From the era when American films almost never put black characters at the center of a movie, Nothing but a Man stands like a beacon of intelligence and sympathy. It was shot in 1964 at the height of the Civil Rights movement by two Jewish white men, director Michael Roemer and cinematographer Robert M. Young, who wrote the script after traveling through the South and immersing themselves in African American life. Ivan Dixon (later of Hogan's Heroes) plays a railroad worker who settles down to marry a preacher's daughter (jazz singer Abbey Lincoln), only to find that the system is rigged against him. The film is not condescending or idealizing in its approach; some of the problems of the characters are outside the reality of racism.
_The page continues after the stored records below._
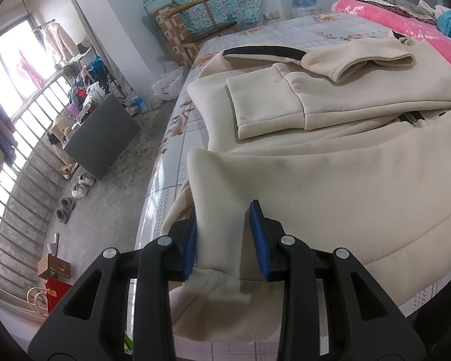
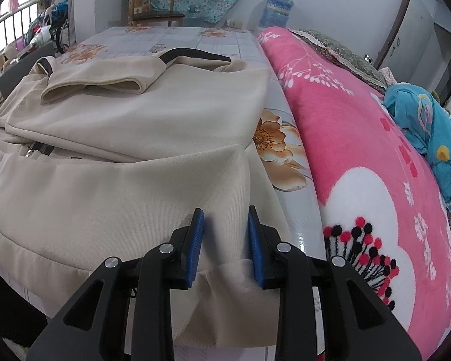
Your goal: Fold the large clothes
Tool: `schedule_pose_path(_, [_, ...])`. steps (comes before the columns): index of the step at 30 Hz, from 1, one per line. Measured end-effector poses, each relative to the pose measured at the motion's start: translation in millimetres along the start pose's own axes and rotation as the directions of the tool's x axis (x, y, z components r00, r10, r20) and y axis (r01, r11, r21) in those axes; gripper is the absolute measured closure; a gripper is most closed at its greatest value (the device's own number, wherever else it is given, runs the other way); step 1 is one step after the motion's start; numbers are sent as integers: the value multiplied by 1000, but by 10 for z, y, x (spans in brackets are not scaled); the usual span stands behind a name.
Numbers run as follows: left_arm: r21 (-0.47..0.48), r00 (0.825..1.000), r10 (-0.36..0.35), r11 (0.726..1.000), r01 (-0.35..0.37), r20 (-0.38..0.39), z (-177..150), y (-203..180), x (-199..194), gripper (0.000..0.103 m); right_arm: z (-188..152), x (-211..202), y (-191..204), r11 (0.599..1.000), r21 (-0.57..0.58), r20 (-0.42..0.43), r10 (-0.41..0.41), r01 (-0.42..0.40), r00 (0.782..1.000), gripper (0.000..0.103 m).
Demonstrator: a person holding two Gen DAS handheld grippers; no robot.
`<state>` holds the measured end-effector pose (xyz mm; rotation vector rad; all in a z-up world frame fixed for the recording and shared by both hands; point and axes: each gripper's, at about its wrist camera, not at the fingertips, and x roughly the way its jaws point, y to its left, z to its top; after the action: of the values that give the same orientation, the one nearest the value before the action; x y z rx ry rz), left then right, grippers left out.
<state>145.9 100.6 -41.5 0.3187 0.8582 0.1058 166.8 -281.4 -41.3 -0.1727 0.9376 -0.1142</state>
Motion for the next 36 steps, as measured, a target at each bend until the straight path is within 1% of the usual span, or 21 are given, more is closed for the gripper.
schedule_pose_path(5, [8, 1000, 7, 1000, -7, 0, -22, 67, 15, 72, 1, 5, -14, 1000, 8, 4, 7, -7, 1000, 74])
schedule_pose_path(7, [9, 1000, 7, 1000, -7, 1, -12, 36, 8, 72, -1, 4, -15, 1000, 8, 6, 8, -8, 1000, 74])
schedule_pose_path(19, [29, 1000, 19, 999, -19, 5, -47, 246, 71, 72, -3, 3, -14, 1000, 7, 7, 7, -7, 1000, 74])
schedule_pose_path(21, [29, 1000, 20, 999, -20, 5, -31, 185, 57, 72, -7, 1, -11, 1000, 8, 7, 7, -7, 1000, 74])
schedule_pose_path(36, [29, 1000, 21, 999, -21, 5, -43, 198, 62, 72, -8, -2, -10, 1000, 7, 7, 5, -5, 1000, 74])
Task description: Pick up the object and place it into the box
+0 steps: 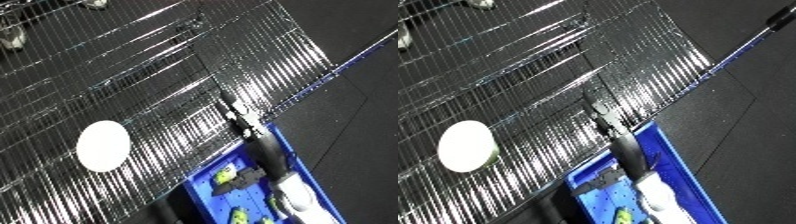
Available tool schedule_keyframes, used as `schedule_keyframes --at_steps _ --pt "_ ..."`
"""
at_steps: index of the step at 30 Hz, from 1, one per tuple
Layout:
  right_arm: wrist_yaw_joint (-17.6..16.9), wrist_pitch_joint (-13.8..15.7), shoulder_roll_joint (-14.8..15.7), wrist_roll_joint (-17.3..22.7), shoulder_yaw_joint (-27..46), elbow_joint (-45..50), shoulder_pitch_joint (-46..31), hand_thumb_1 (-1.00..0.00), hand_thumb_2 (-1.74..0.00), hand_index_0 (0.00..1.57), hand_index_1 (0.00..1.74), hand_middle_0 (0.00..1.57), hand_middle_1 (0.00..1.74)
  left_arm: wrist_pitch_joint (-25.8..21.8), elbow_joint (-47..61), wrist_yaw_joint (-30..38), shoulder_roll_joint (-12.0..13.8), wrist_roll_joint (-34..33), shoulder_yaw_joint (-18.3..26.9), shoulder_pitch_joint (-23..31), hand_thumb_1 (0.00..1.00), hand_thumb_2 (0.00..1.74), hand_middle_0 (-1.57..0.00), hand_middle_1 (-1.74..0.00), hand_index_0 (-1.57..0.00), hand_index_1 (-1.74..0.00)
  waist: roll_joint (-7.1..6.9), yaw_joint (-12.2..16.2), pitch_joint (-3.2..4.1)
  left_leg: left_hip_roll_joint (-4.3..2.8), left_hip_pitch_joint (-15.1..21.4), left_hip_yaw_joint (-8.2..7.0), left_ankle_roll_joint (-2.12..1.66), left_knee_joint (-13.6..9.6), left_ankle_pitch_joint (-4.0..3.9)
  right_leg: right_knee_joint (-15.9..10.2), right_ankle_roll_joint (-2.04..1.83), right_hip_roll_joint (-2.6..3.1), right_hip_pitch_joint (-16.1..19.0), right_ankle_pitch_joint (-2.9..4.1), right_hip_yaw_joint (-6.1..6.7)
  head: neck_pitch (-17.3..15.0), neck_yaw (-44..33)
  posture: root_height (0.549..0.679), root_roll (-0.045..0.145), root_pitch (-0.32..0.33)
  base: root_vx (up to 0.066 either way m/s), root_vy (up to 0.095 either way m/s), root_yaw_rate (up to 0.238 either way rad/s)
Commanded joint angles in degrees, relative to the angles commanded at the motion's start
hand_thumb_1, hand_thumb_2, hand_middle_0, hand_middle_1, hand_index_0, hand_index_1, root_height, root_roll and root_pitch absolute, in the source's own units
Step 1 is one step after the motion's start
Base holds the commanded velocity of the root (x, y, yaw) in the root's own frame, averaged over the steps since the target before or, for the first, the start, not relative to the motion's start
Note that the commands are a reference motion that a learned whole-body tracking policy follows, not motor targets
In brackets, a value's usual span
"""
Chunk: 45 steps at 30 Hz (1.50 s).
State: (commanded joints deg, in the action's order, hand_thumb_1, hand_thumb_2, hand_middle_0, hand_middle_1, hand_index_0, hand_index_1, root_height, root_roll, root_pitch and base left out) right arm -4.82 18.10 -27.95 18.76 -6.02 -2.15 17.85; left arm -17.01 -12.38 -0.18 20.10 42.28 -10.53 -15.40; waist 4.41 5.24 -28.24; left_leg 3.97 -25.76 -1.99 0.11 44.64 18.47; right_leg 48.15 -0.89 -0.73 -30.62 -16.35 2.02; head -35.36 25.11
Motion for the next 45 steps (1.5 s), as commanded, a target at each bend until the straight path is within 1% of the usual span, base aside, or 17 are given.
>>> schedule_keyframes --at_steps 4,5,9,12,17,19,23,26,30,37,41,45 --pt "0.49 -1.10 0.69 -0.75 -1.10 -0.69 1.32 0.00 0.00 0.00 0.00 0.00 0.00 0.67 -0.03 -0.07 0.28 -0.05 0.05 0.24 1.00 1.74 -1.57 -1.74 -1.57 -1.74 -0.28 -0.93 -0.15 0.16 -0.27 0.56 -0.03 0.42 -0.24 0.56 0.09 -0.17 0.15 -0.17 -0.47 -0.10 -1.35 0.627 0.102 -0.009 0.040 -0.041 0.168" --pt "0.46 -1.79 1.18 -1.12 -1.68 -1.04 2.11 0.00 0.00 0.00 0.00 0.00 0.00 1.16 0.08 -0.16 0.61 -0.25 0.10 0.41 1.00 1.74 -1.57 -1.74 -1.57 -1.74 -0.56 -1.54 -0.26 0.26 -0.56 0.93 -0.01 0.62 -0.42 0.96 0.12 -0.25 0.11 -0.29 -0.84 -0.44 -3.42 0.626 0.100 -0.012 0.023 -0.054 0.171" --pt "-0.04 -2.86 2.06 -1.53 -2.97 -1.83 3.42 0.00 0.00 0.00 0.00 0.00 0.00 1.75 0.13 -0.68 1.60 -0.61 0.26 0.67 1.00 1.74 -1.57 -1.74 -1.57 -1.74 -1.29 -3.03 -0.61 0.41 -1.61 1.69 0.07 1.30 -0.79 1.86 0.05 -0.27 -0.22 -0.40 -1.70 -0.20 -5.78 0.624 0.093 -0.015 0.030 -0.079 0.203" --pt "-0.40 -3.41 2.56 -1.64 -3.93 -2.83 4.73 0.00 0.00 0.00 0.00 0.00 0.00 2.19 0.44 -1.15 2.52 -0.79 0.30 0.69 1.00 1.74 -1.57 -1.74 -1.57 -1.74 -1.84 -4.12 -0.97 0.47 -2.61 2.22 0.23 2.05 -0.93 2.73 -0.04 -0.26 -0.80 -0.43 -2.39 -0.18 -6.25 0.621 0.087 -0.015 0.024 -0.082 0.194" --pt "-1.98 -5.33 2.93 -1.64 -5.71 -5.38 7.93 0.00 0.00 0.00 0.00 0.00 0.00 3.29 1.27 -1.07 3.51 -0.93 -0.17 0.01 1.00 1.74 -1.57 -1.74 -1.57 -1.74 -2.18 -5.47 -1.51 0.55 -4.20 2.73 0.51 3.07 -1.03 4.35 -0.13 -0.37 -2.29 -0.58 -3.28 -1.87 -4.95 0.616 0.077 -0.009 0.013 -0.041 0.136" --pt "-2.28 -5.79 2.85 -1.48 -6.39 -6.67 9.06 0.00 0.00 0.00 0.00 0.00 0.00 3.75 1.52 -0.93 3.73 -0.85 -0.40 -0.09 1.00 1.74 -1.57 -1.74 -1.57 -1.74 -2.17 -5.86 -1.56 0.63 -4.68 2.89 0.59 3.60 -0.84 4.96 -0.13 -0.44 -2.68 -0.78 -3.47 -2.51 -4.72 0.615 0.075 -0.008 0.043 -0.003 0.098" --pt "-2.19 -6.46 2.54 -0.46 -7.19 -8.59 11.06 0.00 0.00 0.00 0.00 0.00 0.00 4.09 1.99 -0.76 4.17 -0.39 -0.87 0.28 1.00 1.74 -1.57 -1.74 -1.57 -1.74 -2.07 -6.49 -1.56 0.80 -5.34 3.07 0.75 4.79 -0.18 5.92 -0.11 -0.66 -3.28 -1.18 -3.68 -2.60 -3.76 0.612 0.072 -0.007 0.055 0.012 0.085" --pt "-2.34 -7.06 2.40 0.13 -7.90 -9.76 13.05 0.00 0.00 0.00 0.00 0.00 0.00 3.91 2.21 -0.64 4.45 0.08 -1.31 0.17 1.00 1.74 -1.57 -1.74 -1.57 -1.74 -1.92 -6.94 -1.56 0.88 -5.83 3.02 0.90 5.24 0.15 6.39 -0.09 -0.85 -3.89 -1.32 -3.86 -3.04 -2.22 0.611 0.070 -0.002 0.040 0.028 0.061" --pt "-2.91 -7.18 2.23 0.89 -8.86 -11.30 15.46 0.00 0.00 0.00 0.00 0.00 0.00 3.00 2.77 -0.25 4.57 0.33 -1.56 -0.11 1.00 1.74 -1.57 -1.74 -1.57 -1.74 -1.80 -7.44 -1.56 1.03 -6.55 2.99 1.10 5.96 0.65 7.00 0.03 -0.93 -4.63 -1.52 -3.96 -3.41 -0.79 0.609 0.068 0.003 0.050 0.027 0.062" --pt "-4.98 -7.44 2.26 1.02 -9.71 -12.55 18.54 0.00 0.00 0.00 0.00 0.00 0.00 0.60 5.54 0.85 4.89 0.61 -0.95 0.07 1.00 1.74 -1.57 -1.74 -1.57 -1.74 -1.34 -8.33 -1.56 1.46 -8.07 3.02 1.65 7.53 1.75 8.57 0.41 -1.04 -6.48 -2.16 -4.13 -1.35 1.07 0.604 0.066 0.017 0.044 0.033 0.045" --pt "-5.95 -8.04 1.97 1.56 -9.80 -13.32 20.29 0.00 0.00 0.00 0.00 0.00 0.00 0.95 6.76 1.05 4.97 0.46 -0.63 0.11 1.00 1.74 -1.57 -1.74 -1.57 -1.74 -1.13 -8.80 -1.56 1.65 -9.02 2.95 1.95 8.24 2.16 9.37 0.56 -1.12 -7.62 -2.34 -4.20 -0.34 1.65 0.601 0.064 0.026 0.039 0.037 0.037" --pt "-6.39 -8.82 1.57 1.79 -10.16 -14.52 22.26 0.00 0.00 0.00 0.00 0.00 0.00 1.48 7.59 1.58 5.23 0.62 -0.81 -0.04 1.00 1.74 -1.57 -1.74 -1.57 -1.74 -0.81 -9.28 -1.56 1.81 -10.11 2.88 2.24 9.06 2.51 10.20 0.62 -1.21 -8.95 -2.44 -4.31 1.25 2.24 0.598 0.061 0.035 0.032 0.042 0.043"
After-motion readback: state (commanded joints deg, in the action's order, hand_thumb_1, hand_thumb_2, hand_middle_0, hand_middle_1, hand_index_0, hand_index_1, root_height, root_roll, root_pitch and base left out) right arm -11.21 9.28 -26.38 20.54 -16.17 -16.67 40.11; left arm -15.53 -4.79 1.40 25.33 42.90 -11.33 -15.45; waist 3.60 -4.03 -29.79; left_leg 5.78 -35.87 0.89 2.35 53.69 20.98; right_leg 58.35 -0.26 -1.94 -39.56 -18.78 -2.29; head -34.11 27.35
Aside from its status as a landmark social-issue film, it is good to recognize, 40 years on, what a terrific piece of filmmaking this is, with fine acting (Yaphet Kotto and Gloria Foster are in the cast), lucid dialogue, and a fresh feeling for everyday domestic life. --Robert Horton

Product Description

Set in the 1960’s, NOTHING BUT A MAN is an uplifting love story about a man and a woman whose bond overcomes racial and class barriers. Duff, a railroad section hand is forced to confront prejudice and self-denial when he falls in love with Josie, an educated preacher’s daughter.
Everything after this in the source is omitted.